É preciso fixar essa imagem de Ida Dalser dentro de um carro que a leva de novo ao manicômio: "O Duce tem sempre razão", é o que diz o muro, ao contrário - acompanhamos com o movimento do carro a frase andando ao contrário, a contrapelo (para dizer com Walter Benjamin), e a história que Bellocchio conta de Ida Dalser é justamente a exposição desse "ter sempre razão" (escovar a história a contrapelo é justamente o que faz Bellocchio no confronto da história oficial de Mussolini com a história lateral de Ida, e sua trajetória dentro do carro é a representação visual desse procedimento).
A história de Ida Dalser mostra que tal razão é falha, fictícia - a "razão" que está no muro é falha, porque o fascismo é tudo menos "racional"; do mesmo modo, é a "razão" de Ida que está em jogo - não há nada de "loucura" em sua trajetória, sua desrazão opera naquele campo da parresía de que fala Foucault em seus seminários (ou seja, a capacidade/coragem de dizer a verdade diante do poder, tema que Foucault apresenta de 1982 a 1984 em dois de seus seminários - Governo de si e dos outros - no Collège de France). Das muitas cenas possíveis - na perspectiva da parresía - a decisiva é aquela na qual Ida Dalser está diante da junta médica e, sem qualquer traço de hesitação ou desorientação, mais uma vez diz a verdade.
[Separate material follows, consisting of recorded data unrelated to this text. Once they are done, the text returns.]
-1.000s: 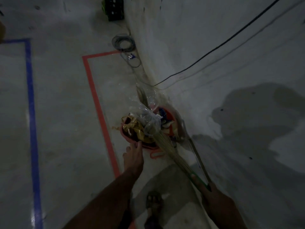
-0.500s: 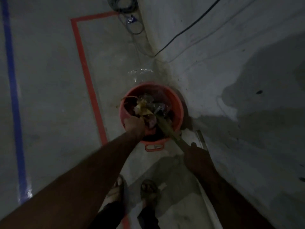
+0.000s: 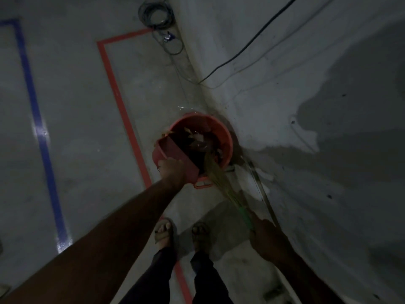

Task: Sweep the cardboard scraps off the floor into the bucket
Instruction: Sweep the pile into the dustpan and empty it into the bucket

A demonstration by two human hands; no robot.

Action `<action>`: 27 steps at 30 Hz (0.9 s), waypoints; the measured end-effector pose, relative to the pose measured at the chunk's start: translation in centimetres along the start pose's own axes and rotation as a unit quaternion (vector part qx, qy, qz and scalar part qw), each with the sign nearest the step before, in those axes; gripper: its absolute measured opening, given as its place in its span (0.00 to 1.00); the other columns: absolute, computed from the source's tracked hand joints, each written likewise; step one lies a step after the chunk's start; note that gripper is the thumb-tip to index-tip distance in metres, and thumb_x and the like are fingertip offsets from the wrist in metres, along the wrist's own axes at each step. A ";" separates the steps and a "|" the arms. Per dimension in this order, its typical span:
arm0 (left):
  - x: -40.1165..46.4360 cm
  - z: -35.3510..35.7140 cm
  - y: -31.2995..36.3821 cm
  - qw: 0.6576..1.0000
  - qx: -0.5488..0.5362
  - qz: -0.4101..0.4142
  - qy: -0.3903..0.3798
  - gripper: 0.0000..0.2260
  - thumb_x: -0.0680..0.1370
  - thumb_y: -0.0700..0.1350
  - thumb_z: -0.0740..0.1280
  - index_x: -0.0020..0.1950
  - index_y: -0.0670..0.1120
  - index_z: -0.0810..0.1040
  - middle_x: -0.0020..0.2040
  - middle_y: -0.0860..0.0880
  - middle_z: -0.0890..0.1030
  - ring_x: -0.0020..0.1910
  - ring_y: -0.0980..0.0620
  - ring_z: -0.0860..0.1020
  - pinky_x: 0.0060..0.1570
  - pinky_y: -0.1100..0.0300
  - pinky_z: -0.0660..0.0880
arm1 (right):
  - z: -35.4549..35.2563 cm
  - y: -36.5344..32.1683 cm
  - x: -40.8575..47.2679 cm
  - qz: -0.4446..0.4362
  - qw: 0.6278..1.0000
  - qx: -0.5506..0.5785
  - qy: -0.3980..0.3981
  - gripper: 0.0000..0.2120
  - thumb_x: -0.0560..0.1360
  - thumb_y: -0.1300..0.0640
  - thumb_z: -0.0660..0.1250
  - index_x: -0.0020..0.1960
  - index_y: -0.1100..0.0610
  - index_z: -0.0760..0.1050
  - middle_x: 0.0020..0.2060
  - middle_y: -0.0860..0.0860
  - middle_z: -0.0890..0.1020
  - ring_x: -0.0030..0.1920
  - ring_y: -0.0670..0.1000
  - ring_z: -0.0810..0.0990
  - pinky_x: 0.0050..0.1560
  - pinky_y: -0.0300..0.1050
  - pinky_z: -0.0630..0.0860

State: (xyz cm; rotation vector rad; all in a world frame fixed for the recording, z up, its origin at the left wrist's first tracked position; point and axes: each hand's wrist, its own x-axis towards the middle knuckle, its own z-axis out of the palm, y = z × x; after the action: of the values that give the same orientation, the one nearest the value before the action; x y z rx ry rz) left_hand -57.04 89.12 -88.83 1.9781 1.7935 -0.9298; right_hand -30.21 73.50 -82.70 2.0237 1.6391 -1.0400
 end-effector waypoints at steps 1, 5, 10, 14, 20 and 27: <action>-0.8 -0.1 -0.4 1.000 -0.014 0.003 0.015 0.08 0.82 0.49 0.63 0.58 0.49 0.78 0.53 0.48 0.81 0.53 0.47 0.80 0.42 0.55 0.67 | -0.3 0.1 -1.2 -0.011 1.000 0.003 -0.012 0.31 0.83 0.52 0.56 0.75 0.37 0.39 0.47 0.48 0.72 0.34 0.42 0.64 0.30 0.35 0.60; -5.5 -0.3 -1.7 0.999 -0.028 -0.005 0.023 0.12 0.82 0.48 0.61 0.65 0.48 0.74 0.60 0.46 0.80 0.58 0.45 0.79 0.46 0.54 0.67 | 0.0 0.3 -6.2 -0.025 0.999 0.002 -0.028 0.32 0.82 0.52 0.57 0.75 0.37 0.38 0.51 0.49 0.76 0.36 0.41 0.68 0.32 0.34 0.63; -9.7 -0.4 -3.6 0.996 -0.081 -0.025 0.041 0.21 0.81 0.59 0.64 0.68 0.48 0.73 0.63 0.43 0.78 0.60 0.43 0.78 0.53 0.52 0.75 | 0.2 0.5 -12.2 -0.047 0.999 0.009 0.006 0.34 0.82 0.51 0.58 0.76 0.41 0.37 0.44 0.43 0.70 0.36 0.40 0.67 0.30 0.31 0.63; -13.1 -0.4 -4.5 0.994 -0.075 -0.034 0.074 0.23 0.83 0.52 0.59 0.77 0.46 0.62 0.70 0.42 0.73 0.65 0.43 0.76 0.57 0.51 0.72 | 0.3 1.1 -14.9 -0.086 0.994 -0.030 0.063 0.31 0.75 0.52 0.69 0.77 0.45 0.64 0.40 0.45 0.76 0.27 0.38 0.60 0.24 0.28 0.54; -17.6 1.9 -6.5 0.988 -0.082 -0.092 0.097 0.27 0.84 0.45 0.56 0.82 0.45 0.53 0.75 0.38 0.66 0.65 0.40 0.75 0.59 0.51 0.71 | 1.3 1.8 -13.6 -0.176 0.969 -0.054 0.167 0.30 0.78 0.48 0.56 0.79 0.42 0.55 0.50 0.58 0.80 0.34 0.52 0.79 0.27 0.42 0.72; -25.7 5.0 -8.7 0.945 -0.178 -0.212 0.174 0.24 0.80 0.40 0.59 0.77 0.43 0.65 0.64 0.38 0.74 0.55 0.38 0.77 0.49 0.47 0.74 | 0.4 -1.9 -11.0 -0.238 0.951 -0.092 0.173 0.30 0.81 0.50 0.59 0.80 0.42 0.52 0.45 0.54 0.75 0.35 0.56 0.77 0.32 0.48 0.70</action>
State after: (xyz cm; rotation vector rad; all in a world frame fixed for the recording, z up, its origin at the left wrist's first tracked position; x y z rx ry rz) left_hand -66.83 67.84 -74.29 1.6301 2.4442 -0.3229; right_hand -32.90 66.08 -74.73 1.8038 2.3922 -0.6489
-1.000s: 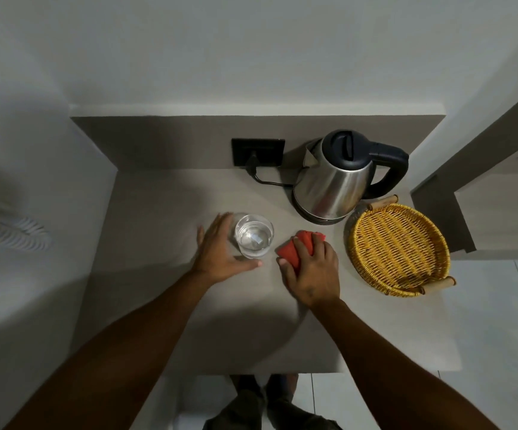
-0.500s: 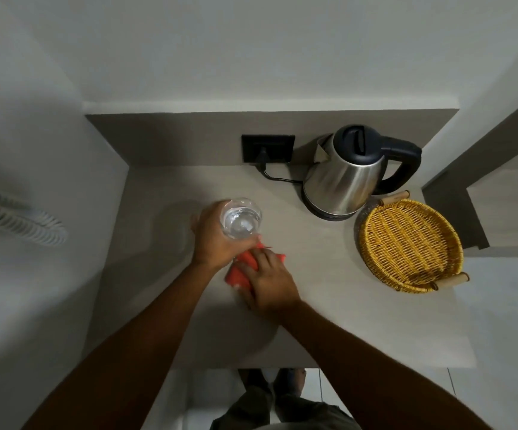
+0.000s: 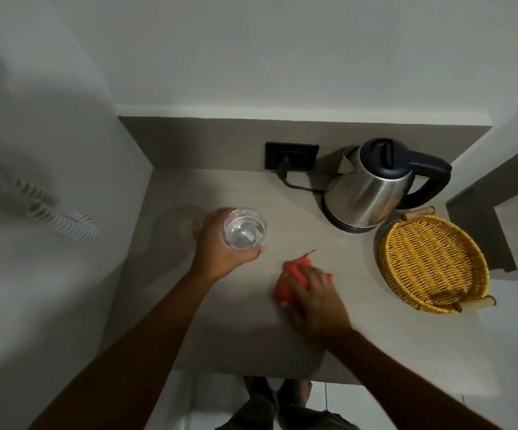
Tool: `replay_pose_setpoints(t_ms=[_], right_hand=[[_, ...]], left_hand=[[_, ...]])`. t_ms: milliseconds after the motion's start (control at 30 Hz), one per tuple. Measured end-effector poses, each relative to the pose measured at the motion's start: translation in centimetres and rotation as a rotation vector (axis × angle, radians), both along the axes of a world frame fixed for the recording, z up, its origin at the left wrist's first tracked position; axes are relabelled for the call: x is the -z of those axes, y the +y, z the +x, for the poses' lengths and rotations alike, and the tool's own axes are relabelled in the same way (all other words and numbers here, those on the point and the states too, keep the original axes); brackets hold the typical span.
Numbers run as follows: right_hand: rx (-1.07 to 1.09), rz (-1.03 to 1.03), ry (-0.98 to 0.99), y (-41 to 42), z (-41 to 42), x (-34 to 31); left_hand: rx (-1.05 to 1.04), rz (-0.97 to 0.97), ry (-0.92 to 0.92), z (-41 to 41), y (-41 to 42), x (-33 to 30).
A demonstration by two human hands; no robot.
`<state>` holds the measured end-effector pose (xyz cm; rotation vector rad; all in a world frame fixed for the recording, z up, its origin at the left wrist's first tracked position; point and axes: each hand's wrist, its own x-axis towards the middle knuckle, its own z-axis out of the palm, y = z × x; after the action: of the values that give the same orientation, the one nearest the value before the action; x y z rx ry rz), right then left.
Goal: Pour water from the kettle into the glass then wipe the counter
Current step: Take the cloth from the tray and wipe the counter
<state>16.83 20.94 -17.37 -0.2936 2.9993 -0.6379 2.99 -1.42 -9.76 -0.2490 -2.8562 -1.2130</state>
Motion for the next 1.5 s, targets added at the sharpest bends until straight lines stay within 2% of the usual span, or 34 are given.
replay_pose_setpoints(t_ms=[67,133,233,333,467,600,733,967,1067,1167,1233,1300,1400,1500], right_hand=[[-0.092,-0.022,0.057,-2.5,-0.4,0.4],[-0.091,-0.022,0.099,-4.4,-2.8,0.4],[0.011,-0.005,0.061,-4.6,-7.3,0.6],[0.211,0.038,0.039,-1.4,-9.5,-0.2],[0.326,0.124,0.033,3.4,-6.4,-0.5],[0.394,0.154,0.014,4.8,-2.8,0.0],[0.41,0.192,0.003,4.6,-2.9,-0.2],[0.364,0.155,-0.009,4.9,-3.3,-1.6],[0.502,0.073,0.081,6.8,-2.8,-4.2],[0.708,0.04,0.174,9.7,-2.1,-5.8],[0.818,0.047,0.113,12.1,-2.5,-5.9],[0.879,0.057,-0.034,14.9,-3.0,-5.4],[0.851,0.076,-0.245,17.3,-3.3,-4.0],[0.809,0.11,-0.274,17.6,-3.5,-3.3]], left_hand=[[0.015,0.005,-0.007,-0.1,-0.1,0.3],[0.035,0.016,0.002,-0.4,-0.1,0.4],[0.03,0.029,0.017,-0.6,0.1,0.3],[0.029,0.06,-0.005,-0.5,0.6,0.8],[0.034,0.157,-0.062,0.7,2.2,1.7],[0.017,0.024,-0.08,1.9,4.1,2.5],[0.054,0.025,-0.103,2.3,5.2,3.2],[0.073,0.073,-0.071,2.5,6.0,3.4],[0.131,0.17,-0.062,2.7,6.7,3.6],[0.196,0.029,-0.081,2.4,5.5,4.8],[0.23,-0.101,-0.089,2.4,4.1,6.1],[0.247,-0.221,-0.092,2.8,3.6,7.0],[0.249,-0.311,-0.082,3.0,3.7,7.2],[0.255,-0.357,-0.064,3.0,3.5,7.4]])
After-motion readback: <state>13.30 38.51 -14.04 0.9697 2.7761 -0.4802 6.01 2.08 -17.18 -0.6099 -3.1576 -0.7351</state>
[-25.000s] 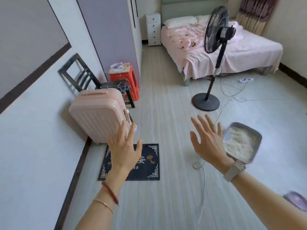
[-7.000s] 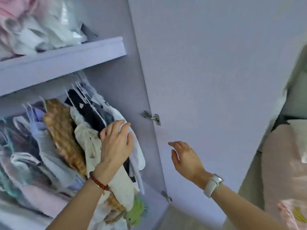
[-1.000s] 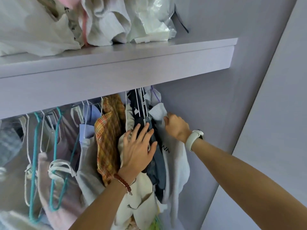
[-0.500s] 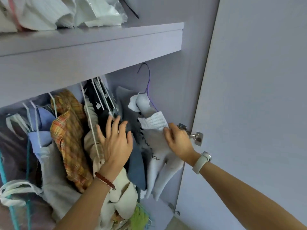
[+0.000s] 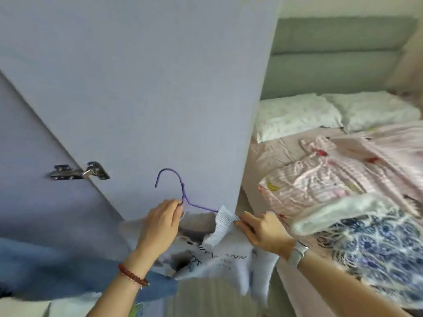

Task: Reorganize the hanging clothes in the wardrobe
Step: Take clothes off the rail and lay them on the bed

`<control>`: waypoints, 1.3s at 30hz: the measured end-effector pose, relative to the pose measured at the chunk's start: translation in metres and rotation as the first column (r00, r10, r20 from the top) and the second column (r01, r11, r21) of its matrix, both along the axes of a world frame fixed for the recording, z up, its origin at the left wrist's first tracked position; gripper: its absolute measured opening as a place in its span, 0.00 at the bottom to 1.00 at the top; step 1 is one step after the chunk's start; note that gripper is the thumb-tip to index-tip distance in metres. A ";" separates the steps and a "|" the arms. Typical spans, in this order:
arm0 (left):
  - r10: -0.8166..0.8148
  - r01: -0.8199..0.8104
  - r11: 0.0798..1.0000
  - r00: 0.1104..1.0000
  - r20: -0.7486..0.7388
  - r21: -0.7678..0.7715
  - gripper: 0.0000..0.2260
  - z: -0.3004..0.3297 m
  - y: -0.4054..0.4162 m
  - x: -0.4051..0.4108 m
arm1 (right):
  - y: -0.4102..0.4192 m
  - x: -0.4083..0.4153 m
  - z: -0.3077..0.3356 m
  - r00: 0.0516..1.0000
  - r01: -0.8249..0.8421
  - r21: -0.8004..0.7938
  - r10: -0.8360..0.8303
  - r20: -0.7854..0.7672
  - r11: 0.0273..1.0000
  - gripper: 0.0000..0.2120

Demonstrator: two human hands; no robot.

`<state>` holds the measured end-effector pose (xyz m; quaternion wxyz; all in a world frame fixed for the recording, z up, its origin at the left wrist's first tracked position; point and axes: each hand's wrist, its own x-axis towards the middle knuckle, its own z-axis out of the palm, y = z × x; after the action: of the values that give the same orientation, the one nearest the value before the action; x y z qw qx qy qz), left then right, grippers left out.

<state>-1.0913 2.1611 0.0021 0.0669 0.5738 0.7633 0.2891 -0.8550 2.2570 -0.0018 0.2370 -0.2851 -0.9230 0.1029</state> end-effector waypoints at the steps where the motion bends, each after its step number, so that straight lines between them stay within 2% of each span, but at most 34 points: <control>1: -0.072 0.075 0.996 0.996 0.058 -0.041 0.08 -0.007 0.011 0.019 | 0.001 0.026 -0.005 0.998 0.067 -0.011 -0.067 0.012 0.998 0.20; 4: -0.251 0.278 0.956 0.941 0.226 -0.096 0.15 -0.022 0.047 0.082 | 0.000 0.102 -0.014 0.954 0.298 -0.044 -0.298 0.020 0.953 0.17; 5: -0.307 0.338 0.937 0.919 0.249 -0.093 0.13 -0.024 0.060 0.104 | -0.003 0.126 -0.014 0.926 0.376 -0.053 -0.376 0.019 0.925 0.16; 7: -0.406 0.432 0.901 0.875 0.265 -0.046 0.08 -0.020 0.086 0.151 | -0.007 0.170 -0.011 0.860 0.509 -0.074 -0.510 0.014 0.857 0.13; 10: -0.532 0.525 0.845 0.805 0.263 0.103 0.04 -0.006 0.125 0.219 | -0.012 0.226 0.001 0.750 0.659 -0.092 -0.661 0.016 0.746 0.06; 13: -0.580 0.551 0.813 0.791 0.195 0.188 0.05 0.005 0.163 0.279 | -0.011 0.271 0.010 0.664 0.741 -0.148 -0.747 0.017 0.655 0.04; 15: -0.577 0.536 0.810 0.801 0.161 0.237 0.05 0.009 0.186 0.310 | -0.002 0.290 0.010 0.647 0.749 -0.186 -0.762 0.003 0.636 0.08; 18: -0.520 0.471 0.816 0.851 0.073 0.335 0.05 0.010 0.214 0.341 | 0.020 0.299 0.004 0.677 0.706 -0.244 -0.735 -0.041 0.665 0.12; 22: -0.407 0.353 0.845 0.912 0.054 0.403 0.07 0.016 0.240 0.342 | 0.056 0.289 0.006 0.684 0.650 -0.310 -0.712 -0.157 0.693 0.11; 28: -0.300 0.272 0.819 0.954 -0.027 0.506 0.06 0.040 0.314 0.330 | 0.134 0.274 0.017 0.655 0.589 -0.362 -0.689 -0.310 0.723 0.07; 35: -0.347 0.314 0.810 0.937 -0.026 0.496 0.07 0.043 0.456 0.367 | 0.261 0.299 0.009 0.541 0.607 -0.449 -0.755 -0.370 0.656 0.05; 39: -0.422 0.410 0.840 0.905 -0.049 0.356 0.14 0.017 0.547 0.398 | 0.349 0.329 -0.015 0.470 0.669 -0.477 -0.822 -0.322 0.569 0.06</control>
<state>-0.6938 2.7077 0.0186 0.0342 0.7236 0.5538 0.4106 -0.5258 2.6056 -0.0167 0.4495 -0.6549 -0.5767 0.1907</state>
Além disso, a imagem de Ida Dalser olhando para quem a olha - olhando em direção à câmera, rompendo o pressuposto da observação desinteressada, "apolítica" e "neutra", nos termos expostos por Didi-Huberman em O que vemos, o que nos olha - mostra que ela também está de fora da "razão" cinematográfica, rompendo as regras tradicionais da quarta parede e da representação (sua trajetória dentro do carro, expondo a frase do Duce ao contrário, é também cinematográfica, como quem enrola de volta o filme da história para montá-lo e apresentá-lo de forma diversa - um gesto absolutamente deliberado da parte de Bellocchio, que preenche vários espaços da narrativa não só com imagens de arquivo de Mussolini e dos fascistas, mas também de outros filmes, como na cena em que, dentro do manicômio, Ida assiste a um filme de Chaplin e, nele, a apresentação intensificada do roubo de seu próprio filho).